Tesla’s Thoughts On Ball Lightning Production

bibliotecapleyades (Thanks, Vernie)

Ball lightningTesla became familiar with the destructive characteristics of fireballs in his experiments at Colorado Springs in 1899. He produced them quite by accident and saw them, more than once, explode and shatter his tall mast and also destroy apparatus within his laboratory. The destructive action accompanying the disintegration of a fireball, he declared, takes place with inconceivable violence.

He studied the process by which they were produced, not because he wanted to produce them but in order to eliminate the conditions in which they were created. It is not pleasant, he related, to have fireballs explode in your vicinity for they will destroy anything they come in contact with.

At Colorado Springs….. I never saw fireballs, but as a compensation for my disappointment I succeeded later in determining the mode of their formation and producing them artificially.

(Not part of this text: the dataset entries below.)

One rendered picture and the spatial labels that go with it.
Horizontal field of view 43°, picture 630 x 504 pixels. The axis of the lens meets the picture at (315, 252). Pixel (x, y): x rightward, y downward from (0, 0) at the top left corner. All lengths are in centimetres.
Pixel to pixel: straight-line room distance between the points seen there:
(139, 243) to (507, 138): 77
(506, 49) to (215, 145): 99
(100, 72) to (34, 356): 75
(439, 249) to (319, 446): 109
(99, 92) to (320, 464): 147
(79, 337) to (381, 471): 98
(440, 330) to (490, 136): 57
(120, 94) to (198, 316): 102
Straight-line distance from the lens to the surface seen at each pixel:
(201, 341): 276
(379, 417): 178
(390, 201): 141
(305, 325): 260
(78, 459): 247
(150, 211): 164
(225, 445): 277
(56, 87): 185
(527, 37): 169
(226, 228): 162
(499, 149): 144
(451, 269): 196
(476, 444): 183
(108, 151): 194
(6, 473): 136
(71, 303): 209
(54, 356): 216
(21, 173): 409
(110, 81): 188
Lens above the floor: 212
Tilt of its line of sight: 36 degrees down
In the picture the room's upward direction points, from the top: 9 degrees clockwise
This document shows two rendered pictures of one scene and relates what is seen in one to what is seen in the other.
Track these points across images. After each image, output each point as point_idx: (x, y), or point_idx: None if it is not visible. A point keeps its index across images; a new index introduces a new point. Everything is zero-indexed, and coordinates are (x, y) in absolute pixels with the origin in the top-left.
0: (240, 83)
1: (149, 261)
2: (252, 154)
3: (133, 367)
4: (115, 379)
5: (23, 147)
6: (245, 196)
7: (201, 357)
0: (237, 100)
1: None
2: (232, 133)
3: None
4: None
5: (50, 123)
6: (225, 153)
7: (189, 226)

Parasitic oscillations, or circuits, within the main circuit were a source of danger from this cause [of ball lightning]. Points of resistance in the main circuit could result in minor oscillating circuits between terminals or between two points of resistance and these minor circuits would have a very much higher period of oscillation than the main circuit and could be set into oscillation by the main current of lower frequency.

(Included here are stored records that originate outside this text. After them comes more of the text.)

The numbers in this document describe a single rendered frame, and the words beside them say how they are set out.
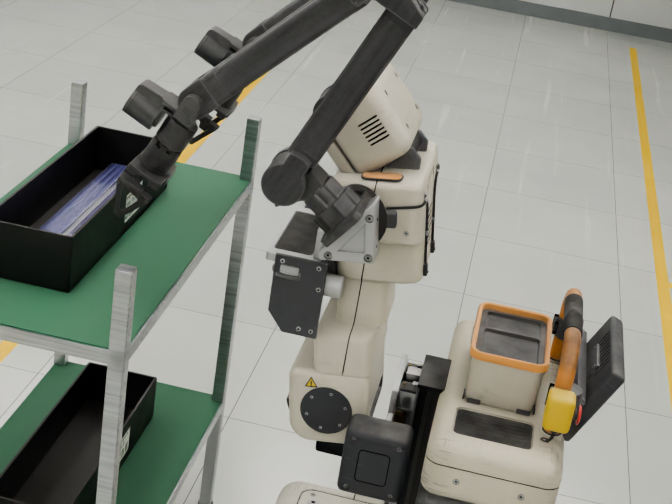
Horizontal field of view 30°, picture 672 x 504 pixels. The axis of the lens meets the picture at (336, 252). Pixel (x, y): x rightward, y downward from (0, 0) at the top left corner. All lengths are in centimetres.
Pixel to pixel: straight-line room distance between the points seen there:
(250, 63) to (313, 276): 45
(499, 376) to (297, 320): 40
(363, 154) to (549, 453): 64
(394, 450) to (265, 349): 181
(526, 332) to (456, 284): 232
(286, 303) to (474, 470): 47
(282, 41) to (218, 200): 76
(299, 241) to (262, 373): 164
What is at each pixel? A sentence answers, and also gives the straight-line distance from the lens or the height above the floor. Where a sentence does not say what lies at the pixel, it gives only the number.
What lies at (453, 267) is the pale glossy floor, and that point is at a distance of 498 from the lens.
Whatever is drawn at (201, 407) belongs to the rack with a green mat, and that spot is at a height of 35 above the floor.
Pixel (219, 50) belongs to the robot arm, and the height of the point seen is 131.
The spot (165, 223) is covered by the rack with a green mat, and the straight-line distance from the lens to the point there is 264.
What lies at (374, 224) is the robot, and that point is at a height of 119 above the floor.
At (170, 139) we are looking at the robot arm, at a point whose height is 127.
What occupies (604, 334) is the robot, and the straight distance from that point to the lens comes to 255.
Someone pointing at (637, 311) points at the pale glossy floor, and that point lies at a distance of 499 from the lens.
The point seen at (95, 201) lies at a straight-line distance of 260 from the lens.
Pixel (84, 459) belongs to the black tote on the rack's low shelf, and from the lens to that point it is 291.
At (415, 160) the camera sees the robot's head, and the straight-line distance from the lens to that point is 230.
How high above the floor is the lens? 202
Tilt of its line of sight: 24 degrees down
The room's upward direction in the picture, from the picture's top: 9 degrees clockwise
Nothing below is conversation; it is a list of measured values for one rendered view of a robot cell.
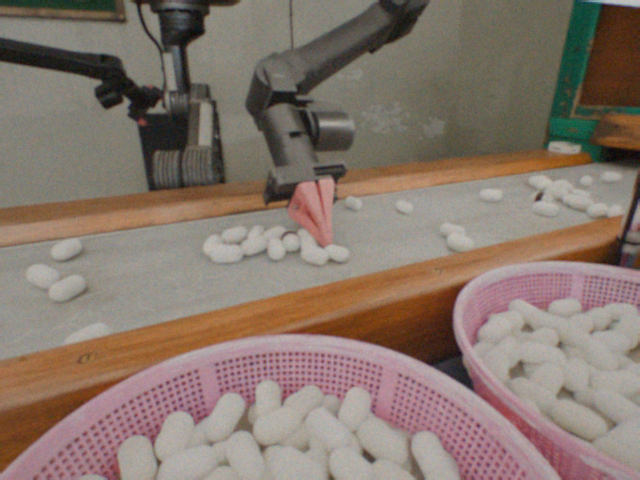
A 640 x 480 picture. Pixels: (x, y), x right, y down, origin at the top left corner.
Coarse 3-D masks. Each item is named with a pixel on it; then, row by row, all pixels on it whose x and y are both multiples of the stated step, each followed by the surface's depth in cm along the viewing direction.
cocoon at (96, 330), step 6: (96, 324) 32; (102, 324) 32; (84, 330) 31; (90, 330) 31; (96, 330) 32; (102, 330) 32; (108, 330) 32; (72, 336) 31; (78, 336) 31; (84, 336) 31; (90, 336) 31; (96, 336) 31; (102, 336) 32; (66, 342) 30; (72, 342) 30
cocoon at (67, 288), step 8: (64, 280) 39; (72, 280) 39; (80, 280) 40; (56, 288) 38; (64, 288) 38; (72, 288) 39; (80, 288) 40; (56, 296) 38; (64, 296) 38; (72, 296) 39
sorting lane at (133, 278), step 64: (448, 192) 76; (512, 192) 76; (0, 256) 49; (128, 256) 49; (192, 256) 49; (256, 256) 49; (384, 256) 49; (0, 320) 36; (64, 320) 36; (128, 320) 36
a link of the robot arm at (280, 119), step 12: (276, 108) 53; (288, 108) 53; (300, 108) 56; (264, 120) 54; (276, 120) 52; (288, 120) 52; (300, 120) 54; (312, 120) 55; (264, 132) 54; (276, 132) 52; (288, 132) 52; (300, 132) 52; (312, 132) 55; (312, 144) 57
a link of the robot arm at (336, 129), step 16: (272, 64) 55; (272, 80) 53; (288, 80) 54; (272, 96) 53; (288, 96) 54; (304, 96) 56; (320, 112) 56; (336, 112) 57; (320, 128) 55; (336, 128) 56; (352, 128) 57; (320, 144) 56; (336, 144) 57
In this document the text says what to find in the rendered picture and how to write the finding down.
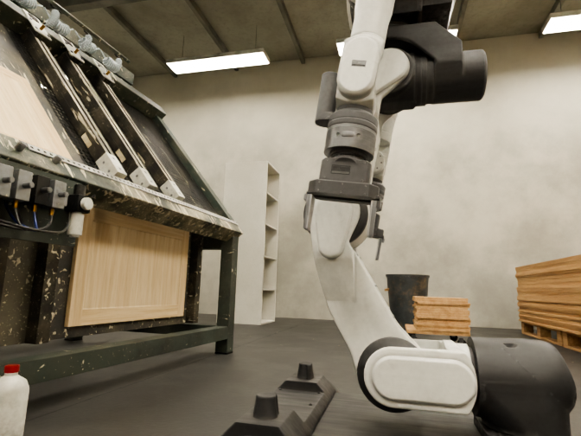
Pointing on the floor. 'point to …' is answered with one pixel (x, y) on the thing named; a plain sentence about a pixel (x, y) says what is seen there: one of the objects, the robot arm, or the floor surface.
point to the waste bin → (409, 285)
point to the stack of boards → (529, 303)
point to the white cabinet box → (254, 237)
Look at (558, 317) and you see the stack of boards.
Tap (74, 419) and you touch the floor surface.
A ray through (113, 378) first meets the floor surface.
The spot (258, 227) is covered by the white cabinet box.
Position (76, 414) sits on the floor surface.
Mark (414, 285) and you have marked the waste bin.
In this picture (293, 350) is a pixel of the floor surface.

Even when the principle oscillating circuit was adjusted for the greatest efficiency of operation by the diminution of all sources of losses, the fireballs continued to occur, but these were due to stray high frequency charges from random earth currents.

From theses experiences it became apparent that the fire balls resulted from the interaction of two frequencies, a stray higher frequency wave imposed on the lower frequency free oscillation of the main circuit.

As the free oscillation of the circuit builds up from the zero point to the quarter wave length node it passes through various rates of change. In a current of shorter wavelength the rates of change will be steeper. When the two currents react on each other the resultant complex will contain a wave in which there is an extremely steep rate of change, and for the briefest instant currents may move at a tremendous rate, at the rate of millions of horsepower.

This condition acts as a trigger which may cause the total energy of the powerful longer wave to be discharged in an infinitesimally small interval of time and at a proportionately tremendously great rate of energy movement which cannot confine itself to the metal circuit and is released into surrounding space with inconceivable violence.

It is but a step, from learning how a high frequency current can explosively discharge a lower frequency current, to using the principle to design a system in which these explosions can be produced by intent.